In any case, here's all of my feedback as is...

* JoinQParserPlugin
** boolean useGraphCollector
*** seems like an enum would be better given local param isn't just true/false
*** especially if we anticipate that there may be more "methods" down the road
*** if nothing else: it would make the code easier to read & understand 
(especially when the helper method gets used by the facet code, see comments 
below)
** AFAICT: "method" is now the first param that JoinQParserPlugin supports that 
ScoreJoinQParserPlugin does *not* support
*** which means that the parse() and parseJoin() methods need to be refactored 
to give a clear error if someone tries to combine the "score" param with a 
"method" param. (before this parser delegates to ScoreJoinQParserPlugin

* JoinQuery
** I'm confused about the {{isPointField()}} points code path...
*** "if points, then use GraphPointsCollector" ... even if 
{{false==useGraphCollector}} ?
*** if that's inentional, then shouldn't param validation (in 
JoinQParserPlugin) reject any explicit {{method=enum}} for points fields?
** executeJoinQuery
*** needs jdocs
*** modifies the {{List<Query> domainFilters}} passed by caller
**** will be problematic if caller is reusing the same {{domainFilters}} for 
multiple JoinQueries
**** jdocs (all the way up) should either be very clear about this, or 
JoinQuery should make a defensive copy
**** off the top of my head: i have no idea if any of the existing (caller) 
code (in FacetProcessor) may be sharing the {{qlist}} across multiple 
facets/code-paths
*** {{//TODO: is it okay to cache this? I guess we were previously caching as 
well?}}
**** AFAICT from the existing code: No, it was not cached (code uses 
{{getDocSetNC}})
**** in current patch, copy/past comment says "don't cache the resulting 
docSet" but then calls {{getDocSet()}} ... which does cache.
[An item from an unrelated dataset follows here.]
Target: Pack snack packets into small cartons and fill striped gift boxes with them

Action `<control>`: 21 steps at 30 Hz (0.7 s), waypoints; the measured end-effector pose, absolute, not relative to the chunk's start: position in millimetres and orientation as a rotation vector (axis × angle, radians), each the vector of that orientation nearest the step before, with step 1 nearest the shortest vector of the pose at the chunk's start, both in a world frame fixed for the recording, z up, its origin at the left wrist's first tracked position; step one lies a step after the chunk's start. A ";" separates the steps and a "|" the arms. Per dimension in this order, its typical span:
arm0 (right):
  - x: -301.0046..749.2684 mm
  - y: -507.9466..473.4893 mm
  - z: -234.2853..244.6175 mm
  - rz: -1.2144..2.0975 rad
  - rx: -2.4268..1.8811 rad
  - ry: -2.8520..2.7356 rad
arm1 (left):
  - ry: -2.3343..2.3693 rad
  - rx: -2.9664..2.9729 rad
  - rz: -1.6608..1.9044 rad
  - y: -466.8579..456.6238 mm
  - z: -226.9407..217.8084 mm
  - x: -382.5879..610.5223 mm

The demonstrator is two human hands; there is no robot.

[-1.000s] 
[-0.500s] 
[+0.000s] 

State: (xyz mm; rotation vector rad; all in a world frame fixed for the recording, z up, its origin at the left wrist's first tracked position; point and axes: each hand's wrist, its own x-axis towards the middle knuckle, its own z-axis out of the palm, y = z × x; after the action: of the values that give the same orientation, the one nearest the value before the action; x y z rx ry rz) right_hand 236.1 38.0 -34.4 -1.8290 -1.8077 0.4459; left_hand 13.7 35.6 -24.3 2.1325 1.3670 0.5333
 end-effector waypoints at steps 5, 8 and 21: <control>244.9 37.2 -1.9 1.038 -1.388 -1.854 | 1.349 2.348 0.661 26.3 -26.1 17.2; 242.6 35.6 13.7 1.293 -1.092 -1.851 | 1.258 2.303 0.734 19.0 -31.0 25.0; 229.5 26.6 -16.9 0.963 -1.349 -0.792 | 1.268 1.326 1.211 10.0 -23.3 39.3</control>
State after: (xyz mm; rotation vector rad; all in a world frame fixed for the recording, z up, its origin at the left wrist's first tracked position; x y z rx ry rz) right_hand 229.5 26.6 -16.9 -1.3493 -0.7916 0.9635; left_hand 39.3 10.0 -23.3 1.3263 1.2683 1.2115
So either comment 
needs fixed, or method needs changed.

* SolrIndexSearcher.getCardinalityForDVField
** needs jdocs
** is this really the "cardinality" ???
*** it looks like it's actually the sum of the cardinalities across all 
segments (not the same when terms exist in multiple segments)
** perhaps (in general) a better approach then looking at an absolute 
cardinality/docs threshold of 1000 / 100,000 would be to look at the aproximate 
ratio of field cardinality to docCount?
*** that could be computed per segment, and then aproximated over all segments
**** ie: {{( sum of (seg_cardinality/seg_doccount) for all segments ) / 
num_segments}}
*** (obviously this wouldn't make sense as a generic SolrIndexSearcher helper 
method, just something that occured to me in the context of reviewing this 
method)

* FacetProcessor.handleJoinField
** jdocs need updated to explain return value
** since semantics have changed such that method assumes it won't be called if 
{{null==freq.domain.joinField}} method should start with an assert to that 
effect (and have jdocs noting it)

* FacetProcessor.chooseCollector
** needs jdocs
** shouldn't this name be something more specific to the fact that it's 
choosing the join domain collector?  AFAICT it has nothing to do with any other 
type of facet processing collector
*** in general, all this code seems like it belongs in the {{JoinField}} class?
**** Note the existing comments in {{createDomainQuery}} -- the same rationale 
seems applicable here.
** in general, i'm confused as to the _intent_ of this code ... why are we 
choosing a ("method" / "boolean useGraphCollector") for the JoinQuery that will 
power the domain based on the "method" used by the FacetField itself? ... those 
seem completely orthoginal
*** is this all a mistake?  Was the intent to add an optional "method" option 
to the "join" domain specified by the request?
*** if this code is intentional (ie: if we really are intentionally choosing 
the join collector based on the term FacetMethod) then:
*** this should be extensively explained in the comments
*** the code/comments should more completely handle the various FacetMethod 
enum options available
**** Example: code currently returns false immediately for FacetMethod.ENUM, 
but not for FacetMethod.STREAM which is (IIUC) functionally equivilent???
** again: using an enum (in JoinQParser) to indicate the type of join collector 
(might) make this method a lot easier to read and a lot less brittle
*** (depending on what the goal actually is ... if nothing else it would help 
clarify the distinction between when the FacetMethod is relevant vs when the 
"JoinMethod" is relevant )
** what are the cases where this {{catch (IOException e)}} block may trigger?
*** Why is that a simple "return false" instead of rethrowing???
** why is the hueristic logic (for choosing hte collector based on cardinality 
and/or numDocs) in this method, instead of in a JoinQParserPlugin helper method?
*** wouldn't the same hueristic logic be useful for when a user does a 
{{"\{!join\}"}} query w/o a "method" param?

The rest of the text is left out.